Why the Mansion Tax Will be Next to Useless

House-Prices_AP

House prices rose by almost 8 percent last year, the Halifax announced earlier today. Nationwide has the rises at 7.2 percent.

Both agree that the market has slowed in recent months, but the Halifax is still predicting rises of 3-5 percent in 2015. This view is endorsed by the Royal Institute of Chartered Surveyors, which is also predicting house price inflation of 3 percent this year.

London, meanwhile, saw house price inflation at more than double the rate of elsewhere else. Prices rose by around 16 percent in 2014.

Many, particularly if they own a house in London, might see this as ‘a good thing’, a sign of economic strength. I think it’s a sign of something else.

How house prices are rising at over seven times the rate of inflation

The official rate of inflation – known as CPI (the Consumer Price Index) currently stands at 1 percent. CPI is a measure of the prices of a selection of essential items. With the collapsing oil price, it is likely to fall further when December’s numbers come in.

So we have a situation in which house prices rising at several times the official rate of inflation. If you really want to manipulate statistics, you could argue seven times the rate of inflation – or even 16 times if you live in London.

When the Bank of England Monetary Policy Committee Bank of England meet to set rates, one of the main determinants of what their base rate should be is CPI. If it is low, as it is at the moment, interest rates can be kept low. If it is high, interest rates must be put up – effectively, pushing up the price of money to combat inflation.

I’m sure you’d agree that a roof over our heads – a house, in other words – is a fairly essential item. The only thing we spend more on through the course of our lives than a house is our government. The price of a house should be included in CPI.

But the result would be that CPI would be higher, a lot higher, and thus interest rates would have to rise. If money then cost more to borrow, people would borrow less – and so house prices would fall, probably back into line with earnings.

My view is that they badly need to do this. One extreme example is Camden. The average first-time buyer pays £614,315 for a house there. That is 11.4 times the gross (not even the net!) average annual earnings in the area. Three times earnings is supposed to be healthy!

But our glorious leaders do not want house prices to fall. It was, more than anything else, the crashing property market in 1989-94 – memories of which still linger – which made the Tories unelectable for half a generation. It’s why every government since has done everything it can to prop up house prices, even if it means completely destroying the home-owning prospects of anyone born after about 1985.

Our glorious leaders want house prices to rise, because then homeowners feel richer and thus more likely to vote for them.

And one way they can manipulate this is by using inflation measures that do not include house prices.

There are many other ways by which inflation is manipulated and by which house prices are protected, both of which we’ll come to another day. But they are both manifestations of the endemic institutional obfuscation, which now blights our country.

The rise of the Mansion Tax meme

An interesting situation is developing, however. House prices have got so extreme that it is actually becoming politically expedient to bring them down at the top end of the market – hence Osborne’s recent raise of stamp duty for properties over £1.5m and the surge in popularity of the Mansion Tax idea.

I was amused to hear Diane Abbot on Radio 4 the other day on the subject of the Mansion Tax. She actually started portraying a person in Hackney, who now owns a house worth over a million pounds, as a victim somehow, because they bought the houses when they were cheap and didn’t know they were going to go up.

Most people’s house – especially if they live in London – earns more than they do. In fact, at one stage last year, the average asking price for a London property – now just shy of £600,000 – was been rising at £4,405 per week, according to Rightmove figures. That’s an annualised rate of £230,000. Who do you know that takes home £230,000 after tax? Not many people, I’ll bet – certainly not the average Londoner.

But what does that house actually do? It just deteriorates. It costs money to maintain.

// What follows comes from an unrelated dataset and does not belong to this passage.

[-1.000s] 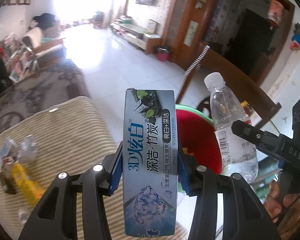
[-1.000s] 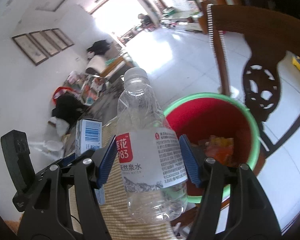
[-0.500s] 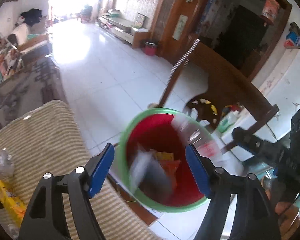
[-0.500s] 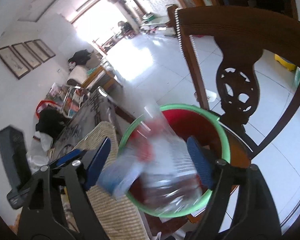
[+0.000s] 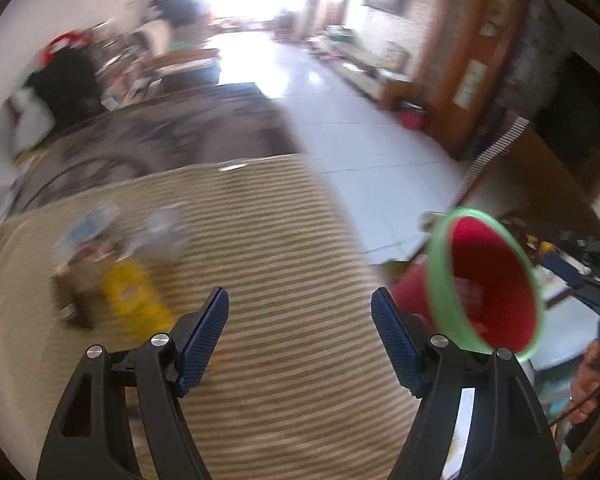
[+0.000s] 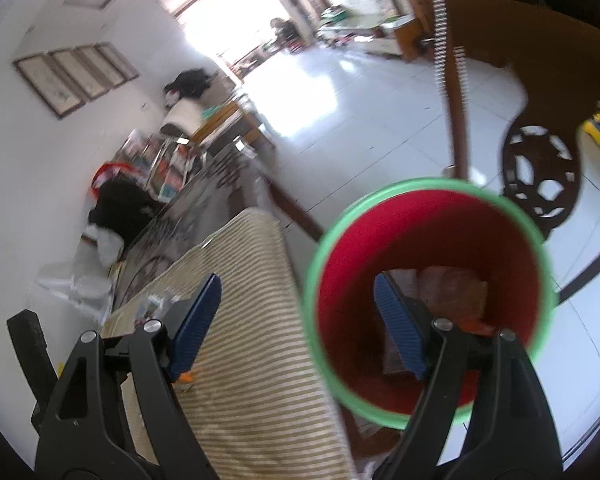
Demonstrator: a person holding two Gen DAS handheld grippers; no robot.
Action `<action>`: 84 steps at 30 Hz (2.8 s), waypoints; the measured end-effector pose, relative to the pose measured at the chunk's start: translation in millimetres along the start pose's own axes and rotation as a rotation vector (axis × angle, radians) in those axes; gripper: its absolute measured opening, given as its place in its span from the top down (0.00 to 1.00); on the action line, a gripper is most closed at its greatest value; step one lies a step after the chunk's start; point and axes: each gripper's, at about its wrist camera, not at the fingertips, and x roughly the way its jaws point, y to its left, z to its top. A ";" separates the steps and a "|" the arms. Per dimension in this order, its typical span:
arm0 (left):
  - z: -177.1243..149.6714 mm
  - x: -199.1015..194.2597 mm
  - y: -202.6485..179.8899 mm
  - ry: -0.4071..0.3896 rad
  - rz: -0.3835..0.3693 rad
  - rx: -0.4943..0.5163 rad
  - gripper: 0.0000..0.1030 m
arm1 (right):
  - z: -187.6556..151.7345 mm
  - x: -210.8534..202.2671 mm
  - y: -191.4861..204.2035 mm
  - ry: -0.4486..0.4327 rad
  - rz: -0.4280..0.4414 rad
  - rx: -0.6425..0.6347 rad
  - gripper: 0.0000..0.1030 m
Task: Collect trash
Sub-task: 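Grasp white paper cup with left tool while right tool grasps yellow carton, then lift the paper cup and yellow carton and carry them toward the bucket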
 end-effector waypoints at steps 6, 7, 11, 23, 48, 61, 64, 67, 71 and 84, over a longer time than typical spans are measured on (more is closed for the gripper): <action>-30.8 -4.3 96.9 0.057 0.111 -0.143 0.32 | -16.7 35.0 59.2 0.057 0.031 -0.066 0.25; -39.0 -5.0 112.5 0.075 0.123 -0.156 0.32 | -21.7 42.3 71.2 0.069 0.037 -0.073 0.25; -69.0 2.5 166.5 0.192 0.112 -0.210 0.32 | -42.5 68.6 118.5 0.109 0.046 -0.106 0.25; -98.3 45.9 206.9 0.365 -0.139 -0.160 0.37 | -104.6 122.3 211.7 0.222 -0.015 -0.234 0.25; -127.4 57.6 201.6 0.488 -0.324 -0.142 0.32 | -169.4 191.1 240.4 0.475 -0.221 -0.449 0.63; -106.7 49.6 253.1 0.458 -0.224 -0.211 0.32 | -164.3 193.7 245.9 0.440 -0.206 -0.422 0.37; -107.3 50.6 252.7 0.443 -0.221 -0.225 0.33 | -169.4 201.9 245.3 0.449 -0.204 -0.417 0.38; -106.6 52.8 254.9 0.426 -0.221 -0.241 0.33 | -176.2 207.1 245.4 0.470 -0.200 -0.425 0.62; -106.2 47.6 254.9 0.403 -0.238 -0.258 0.35 | -176.8 197.6 249.2 0.447 -0.177 -0.434 0.65; -62.3 -22.9 251.0 0.125 -0.176 -0.180 0.36 | -142.8 125.5 278.7 0.213 -0.081 -0.420 0.65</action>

It should fall in value.

Sure, building a new house is a productive endeavour, doing a house up is productive, but just sitting in a house and watching it rise in value without doing anything to it is just a symptom of an economy that is sick. I could have bought a house in Hackney in 1995, taken up a career as serial killer and painted the walls with the blood of my victims – it still would have risen in value.

I’m all for people getting rich on the back of their hard work, their inventiveness or their risk-taking. But many Londoners have got rich doing sweet FA.

A Mansion Tax is not the answer, for reasons I’ll explain another day. It does not address the other great obfuscation – that of land ownership in the UK. A land value tax, however, now that is something to think about.

Dominic Frisby is the author of Life After The State and Bitcoin: the Future of Money.